# Task directions
Only one span of the listing below should come back. It runs from the line with "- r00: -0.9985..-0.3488" through the line with "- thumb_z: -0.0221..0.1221", and each of its lines must be reproduced exactly.

# Input
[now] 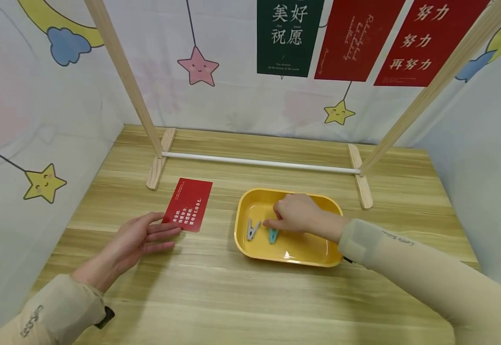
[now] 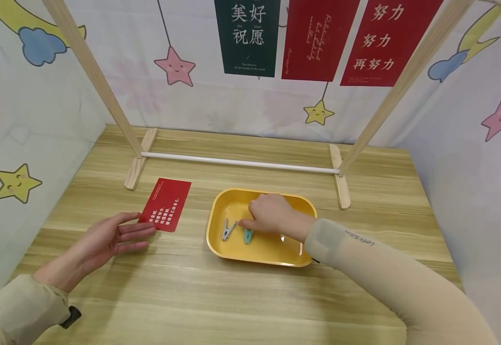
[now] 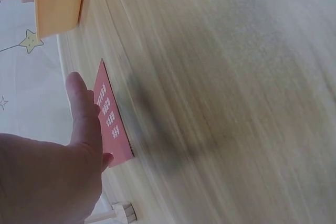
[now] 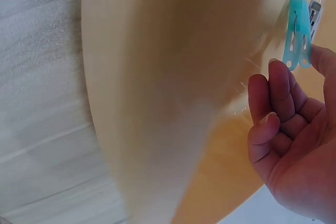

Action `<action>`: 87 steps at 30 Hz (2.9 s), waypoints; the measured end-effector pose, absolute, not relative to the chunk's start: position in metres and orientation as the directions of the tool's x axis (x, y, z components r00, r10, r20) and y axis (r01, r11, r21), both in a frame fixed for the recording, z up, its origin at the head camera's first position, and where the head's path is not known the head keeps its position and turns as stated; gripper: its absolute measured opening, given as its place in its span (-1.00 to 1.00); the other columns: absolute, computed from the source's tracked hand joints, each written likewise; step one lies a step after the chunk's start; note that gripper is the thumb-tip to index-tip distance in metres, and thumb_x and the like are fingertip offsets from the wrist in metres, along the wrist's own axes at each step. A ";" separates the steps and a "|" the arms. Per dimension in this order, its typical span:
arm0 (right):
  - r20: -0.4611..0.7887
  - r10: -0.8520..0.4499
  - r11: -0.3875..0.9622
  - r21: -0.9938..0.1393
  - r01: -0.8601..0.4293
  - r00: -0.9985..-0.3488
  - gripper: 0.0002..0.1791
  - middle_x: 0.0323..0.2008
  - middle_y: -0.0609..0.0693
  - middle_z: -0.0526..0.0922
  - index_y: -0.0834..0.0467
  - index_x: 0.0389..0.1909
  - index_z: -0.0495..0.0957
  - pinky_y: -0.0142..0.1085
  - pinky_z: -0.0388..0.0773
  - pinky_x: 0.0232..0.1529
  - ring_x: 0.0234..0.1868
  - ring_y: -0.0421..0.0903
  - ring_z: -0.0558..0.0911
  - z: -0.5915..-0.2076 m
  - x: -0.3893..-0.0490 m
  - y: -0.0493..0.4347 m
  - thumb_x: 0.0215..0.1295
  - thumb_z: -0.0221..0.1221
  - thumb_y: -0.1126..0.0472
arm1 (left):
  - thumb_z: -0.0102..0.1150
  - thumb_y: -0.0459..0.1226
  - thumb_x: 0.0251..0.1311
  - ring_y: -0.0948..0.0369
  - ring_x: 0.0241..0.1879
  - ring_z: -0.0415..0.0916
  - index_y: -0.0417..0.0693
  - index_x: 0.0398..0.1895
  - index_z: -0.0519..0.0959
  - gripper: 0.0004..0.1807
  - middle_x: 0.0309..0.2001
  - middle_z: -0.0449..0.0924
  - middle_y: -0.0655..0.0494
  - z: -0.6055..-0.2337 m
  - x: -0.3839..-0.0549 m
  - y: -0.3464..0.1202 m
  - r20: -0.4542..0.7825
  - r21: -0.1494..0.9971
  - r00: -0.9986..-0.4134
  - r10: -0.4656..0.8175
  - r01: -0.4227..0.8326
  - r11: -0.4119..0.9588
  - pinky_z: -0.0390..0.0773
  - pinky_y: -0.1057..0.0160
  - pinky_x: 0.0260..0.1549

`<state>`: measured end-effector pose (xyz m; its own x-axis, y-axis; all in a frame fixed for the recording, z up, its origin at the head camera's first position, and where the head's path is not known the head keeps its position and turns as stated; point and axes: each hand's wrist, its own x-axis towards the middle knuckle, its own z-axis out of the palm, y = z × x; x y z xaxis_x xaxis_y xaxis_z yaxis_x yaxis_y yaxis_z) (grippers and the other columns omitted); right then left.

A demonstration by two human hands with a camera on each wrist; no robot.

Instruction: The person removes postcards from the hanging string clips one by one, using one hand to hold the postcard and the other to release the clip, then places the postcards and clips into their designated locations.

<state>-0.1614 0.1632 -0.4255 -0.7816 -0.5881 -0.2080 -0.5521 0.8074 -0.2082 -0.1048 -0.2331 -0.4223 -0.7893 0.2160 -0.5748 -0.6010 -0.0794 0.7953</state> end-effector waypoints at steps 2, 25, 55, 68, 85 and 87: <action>-0.213 -0.585 0.810 -0.206 -0.550 -0.782 -0.44 -0.74 -0.21 0.41 -0.04 -0.66 0.47 -0.31 0.27 -0.63 -0.68 -0.20 0.42 -0.425 -0.162 0.163 0.45 0.28 -0.27 | -0.13 -0.09 0.72 0.19 0.02 0.79 -0.39 0.66 -0.12 -0.23 0.10 0.78 -0.05 -0.423 -0.105 -0.233 -0.575 0.794 -0.788 0.218 -0.603 -0.084 0.75 0.06 0.06; -0.167 -0.651 0.756 -0.230 -0.613 -0.741 -0.53 -0.61 -0.22 0.41 -0.01 -0.54 0.48 -0.36 0.25 -0.57 -0.57 -0.25 0.40 -0.415 -0.157 0.164 0.42 0.34 -0.21 | -0.14 -0.07 0.72 0.19 0.06 0.78 -0.38 0.67 -0.11 -0.23 0.13 0.77 -0.03 -0.424 -0.107 -0.234 -0.575 0.788 -0.781 0.243 -0.609 -0.090 0.74 0.06 0.08; 0.005 -0.636 0.757 -0.190 -0.625 -0.772 -0.66 -0.36 -0.08 0.72 0.03 -0.28 0.69 -0.22 0.56 -0.41 -0.45 -0.19 0.56 -0.311 -0.157 0.181 0.41 0.37 -0.18 | -0.12 -0.01 0.70 0.07 0.26 0.67 -0.20 0.72 -0.03 -0.24 0.50 0.39 -0.33 -0.356 -0.145 -0.182 -0.413 0.910 -0.859 0.303 -0.396 0.121 0.70 0.11 0.14; 0.064 -0.608 0.784 -0.110 -0.611 -0.791 -0.62 -0.31 -0.08 0.72 0.03 -0.22 0.71 -0.18 0.60 -0.33 -0.36 -0.11 0.62 -0.247 -0.162 0.174 0.40 0.38 -0.22 | -0.05 -0.04 0.68 -0.10 0.42 0.51 -0.14 0.66 0.16 -0.34 0.48 0.47 -0.15 -0.309 -0.185 -0.136 -0.336 0.942 -0.874 0.350 -0.318 0.110 0.66 0.03 0.20; 0.216 -0.529 0.794 -0.215 -0.568 -0.821 -0.46 0.07 0.05 0.76 0.08 0.32 0.61 -0.03 0.75 -0.03 0.01 0.01 0.72 -0.189 -0.166 0.183 0.44 0.37 -0.07 | 0.11 -0.02 0.61 -0.02 0.32 0.60 0.02 0.65 0.26 -0.34 0.47 0.47 -0.03 -0.278 -0.233 -0.092 -0.165 0.979 -0.925 0.342 -0.111 0.173 0.66 0.01 0.23; 0.247 -0.513 0.798 -0.216 -0.563 -0.822 -0.41 0.13 0.07 0.75 0.07 0.41 0.56 -0.01 0.75 -0.02 0.04 0.02 0.72 -0.181 -0.166 0.183 0.46 0.35 -0.08 | 0.14 -0.02 0.60 0.01 0.29 0.63 0.04 0.64 0.28 -0.34 0.46 0.48 -0.01 -0.278 -0.237 -0.089 -0.154 0.979 -0.933 0.325 -0.099 0.180 0.68 0.02 0.20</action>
<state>-0.1664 0.1830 -0.1809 -0.8220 -0.5132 0.2468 -0.5629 0.7978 -0.2159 -0.2368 -0.0887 -0.2776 -0.9332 0.3246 -0.1541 -0.0988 0.1803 0.9786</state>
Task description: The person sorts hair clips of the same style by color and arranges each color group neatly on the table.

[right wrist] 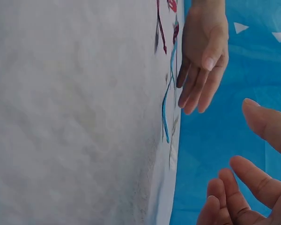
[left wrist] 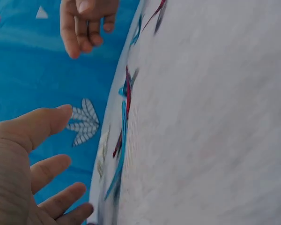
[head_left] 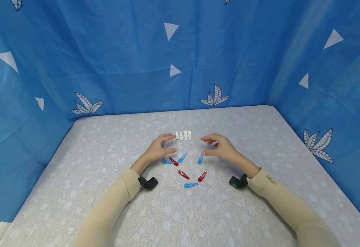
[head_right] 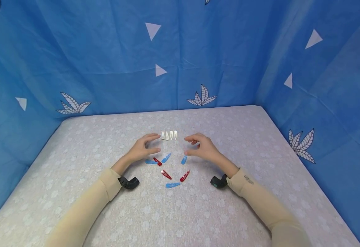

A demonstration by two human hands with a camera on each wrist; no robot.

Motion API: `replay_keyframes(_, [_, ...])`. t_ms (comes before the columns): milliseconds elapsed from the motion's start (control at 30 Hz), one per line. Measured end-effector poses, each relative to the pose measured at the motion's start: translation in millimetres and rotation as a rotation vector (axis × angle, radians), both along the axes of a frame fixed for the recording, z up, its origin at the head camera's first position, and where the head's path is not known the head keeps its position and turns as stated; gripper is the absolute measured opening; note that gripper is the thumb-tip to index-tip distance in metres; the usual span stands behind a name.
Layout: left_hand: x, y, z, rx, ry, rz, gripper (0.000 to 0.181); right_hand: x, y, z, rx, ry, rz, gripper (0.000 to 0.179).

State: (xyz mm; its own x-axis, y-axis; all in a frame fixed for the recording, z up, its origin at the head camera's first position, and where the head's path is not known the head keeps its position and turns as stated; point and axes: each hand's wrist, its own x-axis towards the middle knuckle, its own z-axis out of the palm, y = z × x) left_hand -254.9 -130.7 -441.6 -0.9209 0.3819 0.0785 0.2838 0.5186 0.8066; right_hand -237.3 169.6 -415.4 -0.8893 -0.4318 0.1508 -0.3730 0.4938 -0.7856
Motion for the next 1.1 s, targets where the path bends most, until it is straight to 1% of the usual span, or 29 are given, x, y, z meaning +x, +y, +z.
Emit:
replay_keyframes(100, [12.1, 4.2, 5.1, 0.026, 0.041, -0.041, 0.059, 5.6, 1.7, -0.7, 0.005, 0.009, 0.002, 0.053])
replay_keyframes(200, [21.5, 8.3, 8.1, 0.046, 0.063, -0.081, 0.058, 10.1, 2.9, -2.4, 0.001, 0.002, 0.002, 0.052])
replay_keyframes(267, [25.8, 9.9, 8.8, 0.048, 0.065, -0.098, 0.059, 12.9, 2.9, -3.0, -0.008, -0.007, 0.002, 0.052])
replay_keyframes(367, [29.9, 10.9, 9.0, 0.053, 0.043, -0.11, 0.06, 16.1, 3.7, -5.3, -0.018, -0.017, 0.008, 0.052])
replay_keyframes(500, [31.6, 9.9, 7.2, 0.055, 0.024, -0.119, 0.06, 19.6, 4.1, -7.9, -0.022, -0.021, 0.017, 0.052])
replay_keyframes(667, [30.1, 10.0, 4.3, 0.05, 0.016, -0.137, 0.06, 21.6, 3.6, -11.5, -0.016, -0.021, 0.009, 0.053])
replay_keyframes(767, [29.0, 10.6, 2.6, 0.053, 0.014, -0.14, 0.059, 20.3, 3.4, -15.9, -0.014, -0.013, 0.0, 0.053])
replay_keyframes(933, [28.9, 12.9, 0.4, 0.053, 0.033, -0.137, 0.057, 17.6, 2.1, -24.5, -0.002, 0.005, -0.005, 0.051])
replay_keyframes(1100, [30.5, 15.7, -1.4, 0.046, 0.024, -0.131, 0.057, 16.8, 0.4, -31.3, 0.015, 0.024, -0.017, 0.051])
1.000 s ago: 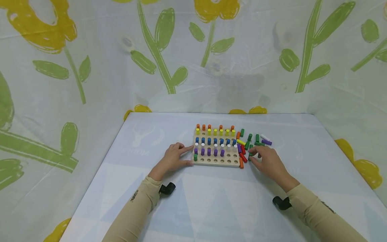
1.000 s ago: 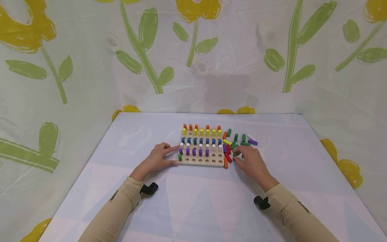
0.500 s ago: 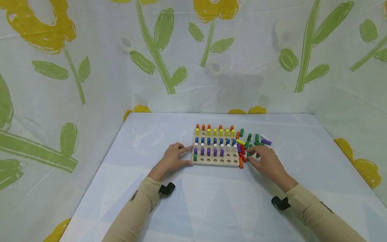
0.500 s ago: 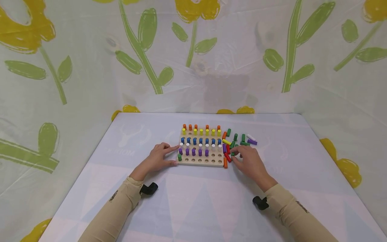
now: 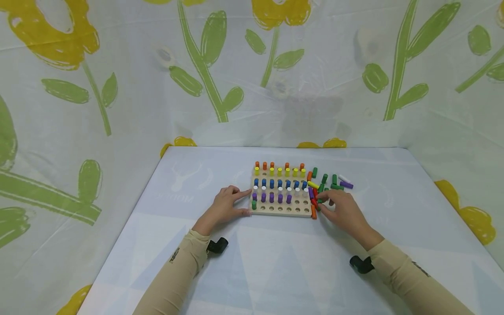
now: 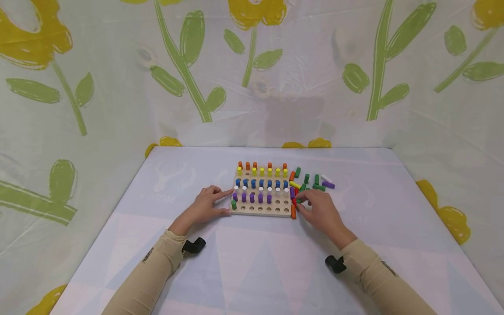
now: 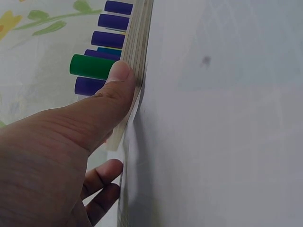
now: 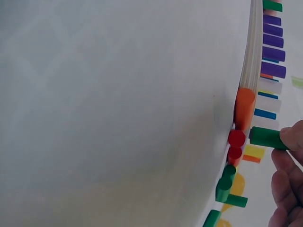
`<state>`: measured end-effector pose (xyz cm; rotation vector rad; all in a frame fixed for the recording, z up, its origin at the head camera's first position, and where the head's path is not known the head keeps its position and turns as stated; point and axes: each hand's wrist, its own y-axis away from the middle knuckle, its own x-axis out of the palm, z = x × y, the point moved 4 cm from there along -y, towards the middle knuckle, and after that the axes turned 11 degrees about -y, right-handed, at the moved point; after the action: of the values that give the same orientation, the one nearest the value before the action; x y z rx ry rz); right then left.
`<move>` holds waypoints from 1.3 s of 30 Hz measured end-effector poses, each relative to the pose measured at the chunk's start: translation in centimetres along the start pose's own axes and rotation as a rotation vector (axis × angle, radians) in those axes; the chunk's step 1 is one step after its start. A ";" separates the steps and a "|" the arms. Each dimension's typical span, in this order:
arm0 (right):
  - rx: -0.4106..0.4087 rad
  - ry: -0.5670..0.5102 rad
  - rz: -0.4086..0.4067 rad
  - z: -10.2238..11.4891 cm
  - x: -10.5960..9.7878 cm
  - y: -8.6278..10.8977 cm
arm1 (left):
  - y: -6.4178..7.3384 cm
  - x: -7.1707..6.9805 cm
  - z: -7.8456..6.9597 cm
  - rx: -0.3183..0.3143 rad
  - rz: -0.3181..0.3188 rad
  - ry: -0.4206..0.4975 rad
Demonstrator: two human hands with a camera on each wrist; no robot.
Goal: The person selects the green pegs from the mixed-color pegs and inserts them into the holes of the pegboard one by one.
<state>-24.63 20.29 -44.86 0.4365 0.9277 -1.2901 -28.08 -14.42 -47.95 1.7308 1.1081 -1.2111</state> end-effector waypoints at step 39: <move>-0.118 -0.071 0.012 2.5 1.8 -0.8 | -0.1 0.1 0.2 0.013 -0.012 -0.001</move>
<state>-24.59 17.12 -44.64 0.3020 0.9348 -1.2252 -28.17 -14.51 -48.11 1.7352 1.1143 -1.2286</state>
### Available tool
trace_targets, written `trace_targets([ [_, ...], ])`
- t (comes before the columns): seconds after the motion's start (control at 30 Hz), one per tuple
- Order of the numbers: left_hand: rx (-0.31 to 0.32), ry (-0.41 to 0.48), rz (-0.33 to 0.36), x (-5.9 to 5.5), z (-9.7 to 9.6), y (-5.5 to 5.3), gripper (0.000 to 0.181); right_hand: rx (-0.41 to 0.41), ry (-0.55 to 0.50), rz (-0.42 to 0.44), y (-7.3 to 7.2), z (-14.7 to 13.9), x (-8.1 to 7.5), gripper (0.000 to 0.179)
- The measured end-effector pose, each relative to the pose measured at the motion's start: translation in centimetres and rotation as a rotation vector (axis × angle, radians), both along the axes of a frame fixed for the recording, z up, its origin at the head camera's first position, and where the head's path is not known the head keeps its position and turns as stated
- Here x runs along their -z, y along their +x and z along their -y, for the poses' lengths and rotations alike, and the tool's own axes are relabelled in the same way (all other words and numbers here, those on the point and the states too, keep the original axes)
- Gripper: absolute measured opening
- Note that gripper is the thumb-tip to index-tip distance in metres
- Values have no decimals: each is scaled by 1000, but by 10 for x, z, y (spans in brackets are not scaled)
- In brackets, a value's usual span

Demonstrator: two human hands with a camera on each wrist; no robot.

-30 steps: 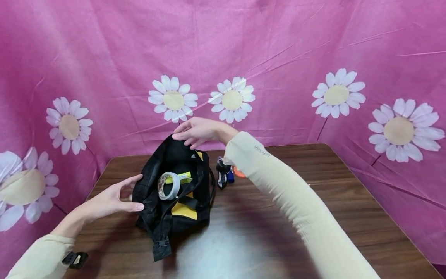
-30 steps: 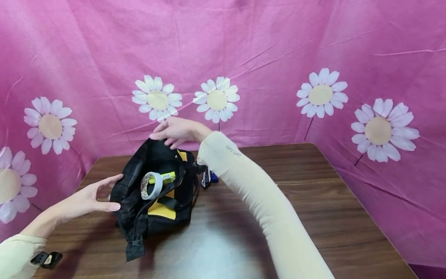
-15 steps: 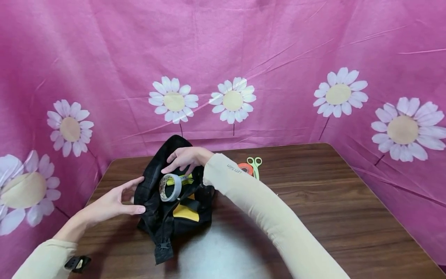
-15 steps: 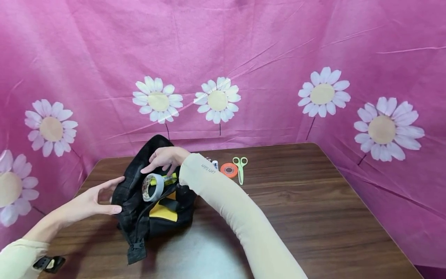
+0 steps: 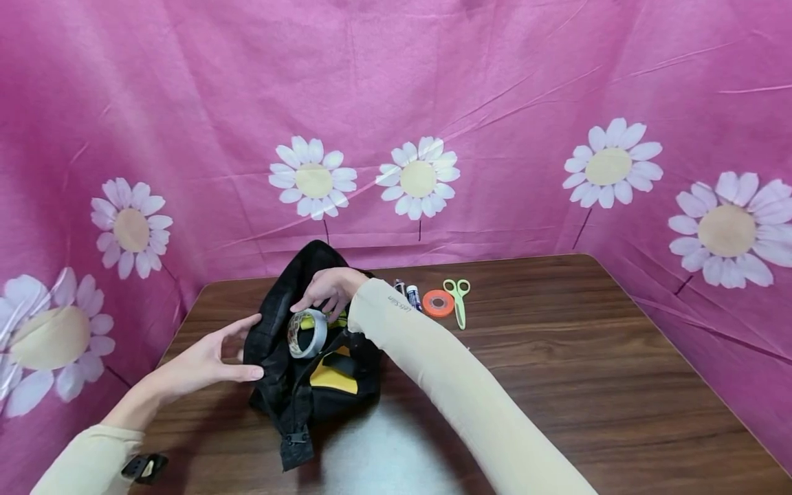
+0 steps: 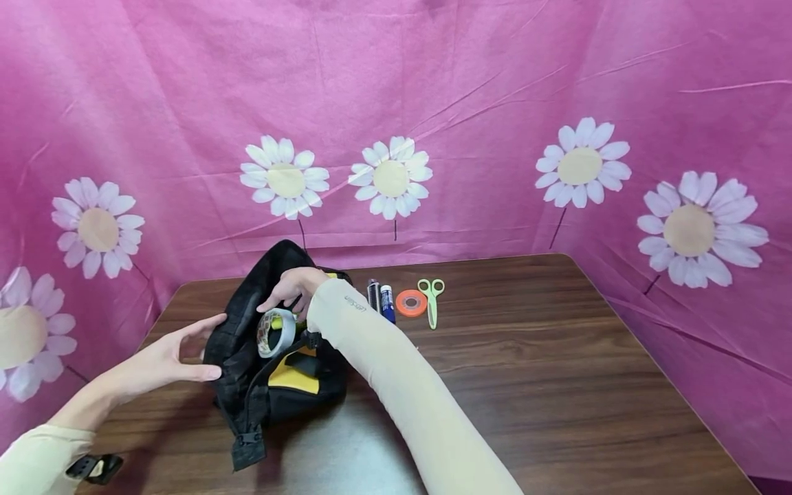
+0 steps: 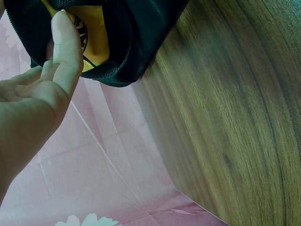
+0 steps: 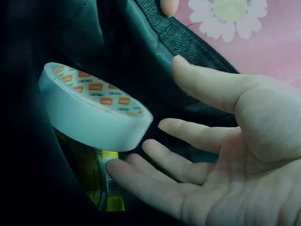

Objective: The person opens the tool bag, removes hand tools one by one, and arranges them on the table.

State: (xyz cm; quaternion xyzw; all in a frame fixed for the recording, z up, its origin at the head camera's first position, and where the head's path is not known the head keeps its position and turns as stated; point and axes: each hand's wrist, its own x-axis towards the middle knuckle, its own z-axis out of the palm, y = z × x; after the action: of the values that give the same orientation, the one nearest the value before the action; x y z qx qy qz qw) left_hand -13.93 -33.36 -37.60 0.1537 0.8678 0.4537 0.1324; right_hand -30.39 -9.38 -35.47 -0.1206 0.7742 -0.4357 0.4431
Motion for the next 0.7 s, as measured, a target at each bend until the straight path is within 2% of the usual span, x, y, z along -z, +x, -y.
trace_targets([
  [0.07, 2, 2, -3, 0, 0, 0, 92, -1, 2, 26, 0, 0, 5, 69],
  [0.17, 1, -2, -18, 0, -2, 0, 92, 5, -4, 52, -1, -2, 6, 75],
  [0.23, 0, -13, -30, 0, -2, 0, 92, 22, -6, 52, -2, -4, -1, 80],
  [0.37, -2, -21, -47, -1, -3, 0, 91, 27, -12, 22, -5, -3, -27, 80],
  [0.47, 1, -15, -39, -1, -3, 0, 92, 24, -16, -2, -6, 3, -38, 75],
  [0.57, -2, -19, -28, -1, -2, 1, 92, 56, -31, -22, -6, 8, -34, 71],
  [0.7, -12, -34, -27, -1, -2, 2, 92, 121, -46, -29, -7, 9, -13, 69],
])
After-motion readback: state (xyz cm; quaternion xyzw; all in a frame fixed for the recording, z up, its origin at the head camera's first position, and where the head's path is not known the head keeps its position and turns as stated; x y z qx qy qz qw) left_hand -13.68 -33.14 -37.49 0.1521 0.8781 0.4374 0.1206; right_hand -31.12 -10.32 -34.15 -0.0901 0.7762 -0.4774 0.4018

# Response area
  - r00: -0.9985..-0.3488
  - gripper: 0.0002..0.1791
  - middle_x: 0.0323..0.2008
  - middle_y: -0.0609..0.0693
  - middle_z: -0.0526..0.0922
  - index_y: -0.0834..0.0467
  - index_x: 0.0389..0.1909
  - index_z: -0.0495..0.0957
  - pinky_y: -0.0142..0.1085
  - pinky_z: -0.0388..0.0773
  - pinky_x: 0.0232..0.1529
  - ring_x: 0.0234..0.1868
  - ring_y: -0.0421..0.0903
  - ring_z: -0.0558..0.0911
  - z: -0.5915..-0.2076 m
  - x: -0.3893..-0.0490 m
  - y: -0.0493..0.4347 m
  - thumb_x: 0.0215..0.1295
  - thumb_z: -0.0221..0.1221

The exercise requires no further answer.